Submitted by Amy Jo on Thu, 2017-06-08 - 02:48
epilepsy diagnosis can be more of an art form than science, might also depend on luck/timing, and then misdiagnosis is common as there are such a variety of ways things can appear to be something else (or vice versa). if possible have both parents present a united front, lots of docs dismiss a single parent (often a mom) but staring down two is harder.it took ~6 months for our child's initial epilepsy diagnosis, first eeg was unremarkable, second (sleep deprived) eeg only showed some spiking. even so, a lot wasn't known. there were no characteristic physical movements (unless you count lack of movement as she did stare, those were the seizures we were sure of, they were just infrequent, didn't know the 1-2 hundred funny/odd variety of ~5 types of complaints in those 6 months were seizures as well). 

I don't know if I stressed

Submitted by Amy Jo on Thu, 2017-06-08 - 11:49
I don't know if I stressed this but it comes up all the time - emergency depts are for emergencies (a seizure that doesn't stop is an emergency), it is not a place to expect other medical care like epilepsy diagnosis.

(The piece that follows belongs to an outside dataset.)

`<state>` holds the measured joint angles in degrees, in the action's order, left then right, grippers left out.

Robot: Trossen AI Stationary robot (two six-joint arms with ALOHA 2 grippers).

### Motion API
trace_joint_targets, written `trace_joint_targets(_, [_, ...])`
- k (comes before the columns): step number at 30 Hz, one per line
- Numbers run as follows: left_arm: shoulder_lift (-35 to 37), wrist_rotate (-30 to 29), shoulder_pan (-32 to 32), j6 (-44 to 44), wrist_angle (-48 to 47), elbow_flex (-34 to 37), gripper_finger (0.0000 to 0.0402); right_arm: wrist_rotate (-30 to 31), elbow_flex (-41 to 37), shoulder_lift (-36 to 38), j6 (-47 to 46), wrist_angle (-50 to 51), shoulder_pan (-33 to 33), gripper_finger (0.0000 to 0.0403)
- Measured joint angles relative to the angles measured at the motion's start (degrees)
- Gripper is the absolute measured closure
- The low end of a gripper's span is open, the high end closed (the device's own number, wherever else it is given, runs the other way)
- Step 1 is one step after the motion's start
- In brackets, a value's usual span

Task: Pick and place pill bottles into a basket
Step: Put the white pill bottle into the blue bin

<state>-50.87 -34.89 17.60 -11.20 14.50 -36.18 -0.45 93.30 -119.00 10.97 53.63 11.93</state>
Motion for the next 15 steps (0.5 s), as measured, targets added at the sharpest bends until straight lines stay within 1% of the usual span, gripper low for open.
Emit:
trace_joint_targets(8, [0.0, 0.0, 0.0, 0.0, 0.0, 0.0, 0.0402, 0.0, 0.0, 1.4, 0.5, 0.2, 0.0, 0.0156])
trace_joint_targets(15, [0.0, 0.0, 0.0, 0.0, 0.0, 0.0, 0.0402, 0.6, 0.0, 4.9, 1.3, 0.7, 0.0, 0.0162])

I don't know why you would need a referral to a pediatrician, you want your child's doc to give a referral to a pediatric neurologist who treats seizure patients regularly (as in it is a significant percentage of their patients, not just any neurologist). our children's hospital (a research hospital) has boat loads of pediatric neurologists, some don't treat seizures patients regularly (avoid seeing someone like that for epilepsy, we've seen some of them for other stuff), some treat all the initial seizures patients (these docs are a fine option since they are researchers and up on all the normal epilepsy issues) and some have more training in epilepsy and are epileptologists (best option but hard to get initially unless they catch that it's a weird/difficult case - one usually gets a less specialized neurologist first as most patients are not difficult cases despite any slowness in diagnosis).  So far one month into this is not unusal, getting an appt with a neurologist usually takes many months where I live. yesterday when I called to make an appt, the epileptologist had one appt at the end of June (must have been a cancellation), and three appts at the end of Sept (took one of those) and his October schedule should open the first week of July.  I knew it was dicey but was wondering if there might be a late August appt still available.

ps - eeg scheduling can

Submitted by Amy Jo on Thu, 2017-06-08 - 12:15
ps - eeg scheduling can really depend on the local resources. for our area the longer an eeg, the farther out they usually get scheduled. so our child's first eeg (60-90 min) took a month to schedule, the longer sleep deprived one (2-3 hours) took 6 weeks with the neurologist pushing for it asap (6 weeks was asap because we weren't approved in time to get in on a cancellation), the 5 day in hospital eeg was 4 months because the epileptologist freeing up a slot, otherwise it would have taken over 5 months before they opened a new schedule. ambulatory eegs are popular with our children's hospital and easier to schedule but not popular with our insurance so hard to do, they don't really like anything other than the standard short eeg so any eeg can be delayed by the preapproval process.so oftentimes there is nothing fast in this process. most straightforward dx is when someone has a tonic clonic and the subsequent eeg is abnormal.